The past year has undoubtedly presented a formidable challenge for investors in Tel Aviv. Geopolitical tensions, coupled with the unsettling uncertainty generated by the government’s decision to reform the judiciary, created a turbulent environment. These factors collectively contributed to the underperformance of the major TA-35 index, which had previously managed to produce only modest single-digit gains. However, the landscape changed dramatically following the tragic events of October 7 and the subsequent outbreak of war, as the index plummeted by over 12.32%.
However, a broader perspective reveals that, prior to the recent turmoil, a period between 2021-22, the performance of the TASE was stronger compared to Wall Street, thanks to a significant presence of finance and real estate stocks in the leading index. From the beginning of 2021 until the start of the war in the south, the Tel Aviv 35 index lagged behind the S&P 500, primarily due to the surge in technology stocks on Wall Street, which wasn’t mirrored in Tel Aviv.
Currently, the local market is reacting with panic to the ongoing war, and it’s expected that companies traded on the local stock exchange will be affected for one to two quarters, or possibly even a full year. Banks are expected to make substantial provisions for credit losses, with rating agencies already putting their ratings under negative review. However, it’s important to recognize that the Israeli economy has a history of resilience. Over time, it’s likely that both public companies and profits will recover, leading to a renewed increase in stock prices.

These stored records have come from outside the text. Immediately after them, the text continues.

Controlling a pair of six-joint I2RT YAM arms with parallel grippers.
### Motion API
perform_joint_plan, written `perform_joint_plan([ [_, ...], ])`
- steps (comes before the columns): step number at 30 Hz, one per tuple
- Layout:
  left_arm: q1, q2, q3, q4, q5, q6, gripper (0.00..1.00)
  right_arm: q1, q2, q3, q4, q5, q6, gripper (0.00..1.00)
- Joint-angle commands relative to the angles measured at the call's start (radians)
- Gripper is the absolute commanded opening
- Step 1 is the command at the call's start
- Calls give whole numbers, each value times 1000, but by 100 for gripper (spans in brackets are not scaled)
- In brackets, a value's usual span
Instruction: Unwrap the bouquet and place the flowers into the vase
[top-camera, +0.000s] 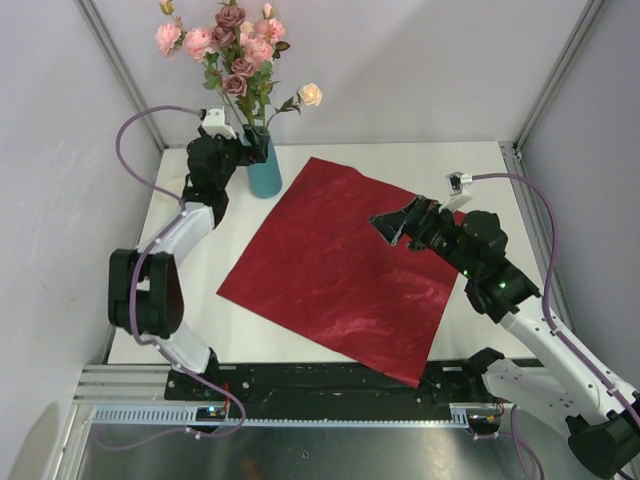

From a fundamental perspective, the Tel Aviv stock market is currently “cheap” with a profit multiplier of 12 in the Tel Aviv 35 Index, compared to an average multiplier of around 16. Theoretically, the index should produce an 8.3% annual return under this multiplier. In other words, the market has returned to levels last seen eight years ago and appears attractively priced.
History teaches us to maintain optimism in the face of current challenges. Israel has persevered through various crises, including wars, intifadas, and economic downturns, as has the world. Economic markets have a tendency to correct and rebound over time, making past events challenging to spot on historical charts. It’s plausible that the same resilience will shine through in the current circumstances.
For investors considering the Tel Aviv Stock Exchange, it’s crucial to resist the urge to time the market. While short-term bets might seem tempting, it’s impossible to predict the exact moment when markets will turn. Experienced investment managers consistently advise against trying to time the markets, emphasizing the importance of long-term trends driven by economic fundamentals.
Furthermore, investors should take advantage of the power of diversification, spreading their investments across various assets and regions. Rather than abandoning the local stock market altogether, consider diversifying into international markets, as well as government or bank bonds for a more balanced investment portfolio.
In conclusion, while the Tel Aviv Stock Exchange faces challenges at the moment, history shows that markets can recover and thrive even after the most significant setbacks. Investors should stay informed, avoid panic-driven decisions, and take a long-term approach to their investments. By staying diversified and resilient, they can navigate the current turbulence and position themselves for future opportunities in the Israeli and global markets.